### [Task brief]
Please copy the lines below exactly, from the first one through the line showing "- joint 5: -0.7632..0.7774".

### [Given material]
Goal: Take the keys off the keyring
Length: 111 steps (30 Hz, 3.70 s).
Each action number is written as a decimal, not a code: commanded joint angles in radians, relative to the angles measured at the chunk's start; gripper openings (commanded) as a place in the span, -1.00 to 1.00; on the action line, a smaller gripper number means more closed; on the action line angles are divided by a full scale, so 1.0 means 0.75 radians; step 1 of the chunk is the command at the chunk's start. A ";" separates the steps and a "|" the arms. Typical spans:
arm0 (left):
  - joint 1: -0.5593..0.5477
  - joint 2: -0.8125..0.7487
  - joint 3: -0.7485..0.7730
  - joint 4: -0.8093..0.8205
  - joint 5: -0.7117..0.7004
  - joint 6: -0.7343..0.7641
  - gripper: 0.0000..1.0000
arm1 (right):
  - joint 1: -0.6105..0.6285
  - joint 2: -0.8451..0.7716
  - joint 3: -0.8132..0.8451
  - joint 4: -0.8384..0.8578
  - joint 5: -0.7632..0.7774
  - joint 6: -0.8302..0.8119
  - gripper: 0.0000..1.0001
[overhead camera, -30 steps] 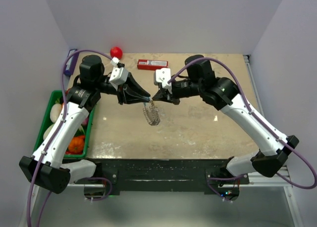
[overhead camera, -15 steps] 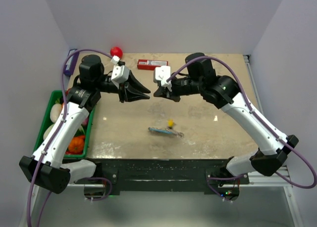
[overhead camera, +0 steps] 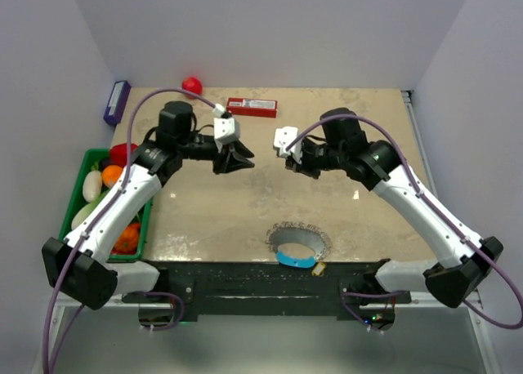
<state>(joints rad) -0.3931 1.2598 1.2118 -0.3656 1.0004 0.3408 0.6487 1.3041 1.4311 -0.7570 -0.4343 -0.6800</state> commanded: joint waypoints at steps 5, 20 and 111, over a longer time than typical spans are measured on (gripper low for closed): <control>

### [Answer to this problem]
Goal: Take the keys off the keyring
Length: 111 steps (30 Hz, 3.70 s).
Each action number is written as a decimal, not a code: commanded joint angles in radians, relative to the angles measured at the chunk's start; gripper openings (commanded) as a place in the span, -1.00 to 1.00; on the action line, a smaller gripper number means more closed; on the action line angles are divided by a full scale, so 1.0 means 0.75 radians; step 1 of the chunk is the command at the chunk's start. A ";" separates the steps and a "|" the arms. Typical spans:
arm0 (left):
  - joint 1: -0.5593..0.5477
  - joint 2: -0.8125..0.7487
  - joint 3: -0.7485..0.7730
  - joint 4: -0.8093..0.8205
  - joint 5: -0.7117..0.7004
  - joint 6: -0.7343..0.7641
  - gripper: 0.0000..1.0000
arm1 (right):
  - joint 1: -0.6105..0.6285
  - joint 2: -0.8451..0.7716
  - joint 3: -0.8132..0.8451
  - joint 4: -0.8384..0.8578
  - joint 5: -0.7632..0.7774

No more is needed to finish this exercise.